Inviting our disconnected friends to church is a good thing. Yet often forgotten in the process is that when our disconnected friends join us at church, it is an away game for them. We’re bringing them on to our home field, the place where we are most comfortable. We know the music. We know the preaching. We know what words like pulpit and foyer and fellowship mean. We’re surrounded by our home crowd, the people we know. The people who encourage us. We move easily through the routine and the rituals, like a center fielder who knows every dip and divot in his outfield. It’s all familiar territory.
If inviting our disconnected friends and neighbors and co-workers to church is the extent of our relationship building, then every game for them is an away game. Were the roles reversed, how comfortable would you be? How comfortable would you be always playing on someone else’s turf?

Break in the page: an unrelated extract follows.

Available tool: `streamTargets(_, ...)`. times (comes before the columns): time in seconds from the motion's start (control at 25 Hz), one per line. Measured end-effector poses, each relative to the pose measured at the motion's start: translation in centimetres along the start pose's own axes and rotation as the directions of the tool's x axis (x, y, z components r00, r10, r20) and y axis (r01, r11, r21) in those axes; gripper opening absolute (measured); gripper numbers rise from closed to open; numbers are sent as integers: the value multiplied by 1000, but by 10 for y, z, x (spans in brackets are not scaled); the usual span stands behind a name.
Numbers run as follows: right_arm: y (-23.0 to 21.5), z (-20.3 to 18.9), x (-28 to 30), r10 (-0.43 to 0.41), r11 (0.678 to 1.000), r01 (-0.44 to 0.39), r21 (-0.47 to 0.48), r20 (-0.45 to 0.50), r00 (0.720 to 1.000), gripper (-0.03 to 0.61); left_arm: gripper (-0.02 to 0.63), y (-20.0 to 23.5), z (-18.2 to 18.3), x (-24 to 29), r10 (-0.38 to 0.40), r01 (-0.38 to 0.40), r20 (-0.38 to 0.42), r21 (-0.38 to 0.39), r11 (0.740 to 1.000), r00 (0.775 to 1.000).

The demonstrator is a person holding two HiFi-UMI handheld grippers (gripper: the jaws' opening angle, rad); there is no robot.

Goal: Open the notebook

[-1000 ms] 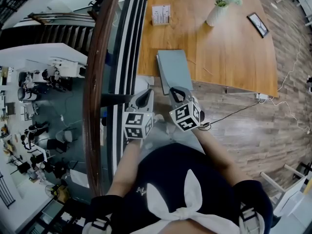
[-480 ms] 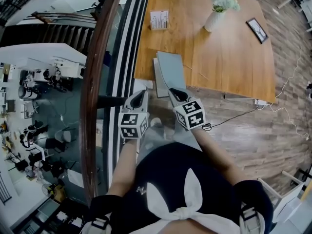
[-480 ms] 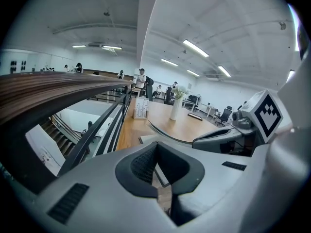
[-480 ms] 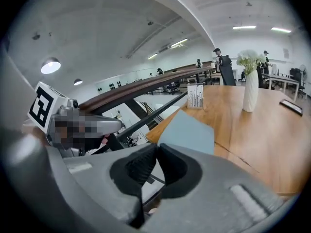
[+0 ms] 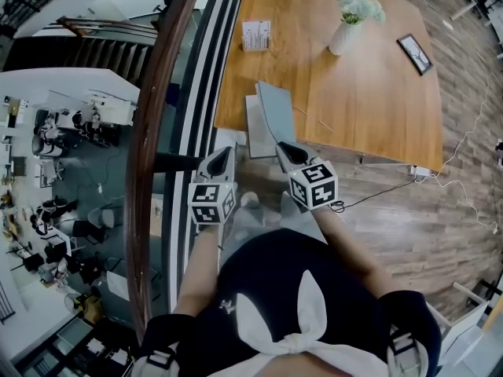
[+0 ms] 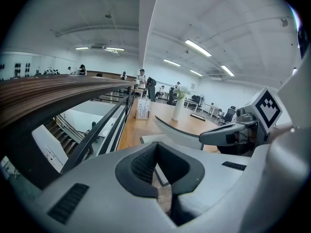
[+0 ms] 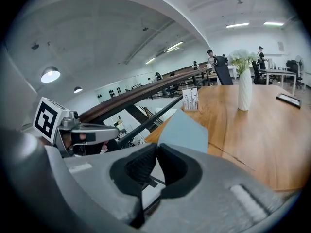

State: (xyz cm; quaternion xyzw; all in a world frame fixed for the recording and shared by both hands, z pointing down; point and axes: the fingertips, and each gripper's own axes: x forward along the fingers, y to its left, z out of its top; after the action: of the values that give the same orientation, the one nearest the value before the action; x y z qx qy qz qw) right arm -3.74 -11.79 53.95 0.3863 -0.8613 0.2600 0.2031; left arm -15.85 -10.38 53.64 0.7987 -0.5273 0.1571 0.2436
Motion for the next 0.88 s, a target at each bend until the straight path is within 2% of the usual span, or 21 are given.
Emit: streamTargets(0.88,-32,0,-39,-55,998,52,45,66,996,20,17,-34,-2,3,-28,28,0,18,999,1000)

I think it’s fascinating that as far as everything we can read in the Bible, Jesus never invited anyone to church. Or to be hermeneutically specific, He never invited anyone to come to the synagogue with Him. In fact, one could argue Jesus never invited anyone to church because He was too busy going into their worlds, meeting them on their home field. When He called Simon Peter and James and John, He climbed into their fishing boat. When He called Levi, He met him at his toll booth. When He crossed paths with Zacchaeus, a tax collector crooked as a dog’s hind leg, Jesus didn’t say, “Our pastor is doing a series on integrity. You should come.” Nope. He said, “Zacchaeus, you best get down here because I’m coming over to your place for dinner.”
I can’t help but wonder if part of what made Jesus so winsome and attractive to disconnected people is that He walked onto their home field and met them there.
Jesus’ command to us was not to “invite everyone to church to hear the gospel preached.” Not that it’s a bad idea. What He said was to “go into all the world and preach the gospel.” That means we need to add a lot more away games to our schedule and get used to playing on the road. And not just get used to it, but to love it the way Jesus loves it. He delights in meeting people where they are.
You’re supposed to win at home. Great teams win on the road. And when it comes to sharing Jesus with your disconnected friends on their field, when you win…they win.
Go.
It’s time to play on the road.
“Then Jesus said to Simon, “Don’t be afraid; from now on you will catch men.” So they pulled their boats up on shore, left everything and followed Him.”